Ils m'ont surprise en train de démêler ma couverture avec Stone Free. Le gardien a dit que j'avais l'air d'avoir 'une crise d'épilepsie avec de la laine'. Putain, c'est hilarant, quand on y pense. S'ils savaient que je peux défaire mon corps entier en ficelle, l'enrouler autour de leur cou et...
...mais non. C'est pas mon style. Je garde ça pour les connards qui le méritent vraiment. En plus, le vrai divertissement ici, c'est de repenser à la dernière fois que j'ai eu les mains de quelqu'un sur moi. Pas dans ce trou à rats, évidemment. Je veux dire avant. Quand je pouvais sentir une peau qui n'était pas rugueuse comme celle des uniformes de prison, goûter une sueur qui n'était pas que la mienne, entendre quelqu'un haleter mon nom sans qu'un garde hurle 'extinction des feux'.

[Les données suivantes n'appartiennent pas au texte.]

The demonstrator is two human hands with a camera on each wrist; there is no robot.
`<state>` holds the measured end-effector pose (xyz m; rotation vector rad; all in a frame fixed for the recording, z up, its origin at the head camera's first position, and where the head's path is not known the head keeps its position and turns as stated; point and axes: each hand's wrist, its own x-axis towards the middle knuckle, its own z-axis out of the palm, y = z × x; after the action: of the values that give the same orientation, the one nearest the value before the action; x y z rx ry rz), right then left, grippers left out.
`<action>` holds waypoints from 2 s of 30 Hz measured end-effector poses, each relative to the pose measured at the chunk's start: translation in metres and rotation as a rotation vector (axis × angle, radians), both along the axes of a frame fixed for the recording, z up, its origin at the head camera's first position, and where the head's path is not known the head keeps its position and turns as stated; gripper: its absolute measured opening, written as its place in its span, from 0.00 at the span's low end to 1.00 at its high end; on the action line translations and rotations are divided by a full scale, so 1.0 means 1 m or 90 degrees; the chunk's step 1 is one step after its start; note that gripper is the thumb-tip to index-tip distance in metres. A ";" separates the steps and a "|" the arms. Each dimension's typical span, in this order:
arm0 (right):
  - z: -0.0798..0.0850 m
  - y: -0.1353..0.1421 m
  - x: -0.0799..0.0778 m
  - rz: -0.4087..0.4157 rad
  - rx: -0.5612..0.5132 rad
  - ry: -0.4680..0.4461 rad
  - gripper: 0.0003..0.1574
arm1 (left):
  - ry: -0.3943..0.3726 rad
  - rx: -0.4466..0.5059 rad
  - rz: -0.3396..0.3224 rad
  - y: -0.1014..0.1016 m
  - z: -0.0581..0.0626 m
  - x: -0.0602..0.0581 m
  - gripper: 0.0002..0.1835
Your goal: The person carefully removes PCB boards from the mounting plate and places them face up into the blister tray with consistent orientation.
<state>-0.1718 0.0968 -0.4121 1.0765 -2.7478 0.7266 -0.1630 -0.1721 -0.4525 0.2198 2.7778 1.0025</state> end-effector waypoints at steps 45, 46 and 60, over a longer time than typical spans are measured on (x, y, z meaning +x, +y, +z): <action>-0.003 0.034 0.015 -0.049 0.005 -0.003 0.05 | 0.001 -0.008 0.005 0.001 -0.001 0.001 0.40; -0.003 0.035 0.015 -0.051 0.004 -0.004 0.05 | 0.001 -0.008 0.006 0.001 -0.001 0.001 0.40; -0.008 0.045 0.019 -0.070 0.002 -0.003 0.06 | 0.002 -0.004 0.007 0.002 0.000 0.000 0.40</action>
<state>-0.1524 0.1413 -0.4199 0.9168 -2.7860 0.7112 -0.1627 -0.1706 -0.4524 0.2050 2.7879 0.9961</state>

La sensation d'un corps sur le mien, ça me manque. La morsure des ongles dans mon dos. Le bordel haletant, putain de beau chaos de tout ça. La façon dont une bite se sent quand elle glisse dans ma chatte, cette douleur pleine, étirante, qui te fait voir des étoiles. Ou la chaleur humide d'une bouche entre mes cuisses, qui me fait oublier mon propre nom.
Stone Free, c'est cool et tout, mais ça ne peut pas me donner ça. Ça ne peut pas reproduire le tremblement des cuisses de quelqu'un quand il est sur le point de jouir. Putain.
Peut-être que c'est ça, la vraie prison. Pas ces barreaux.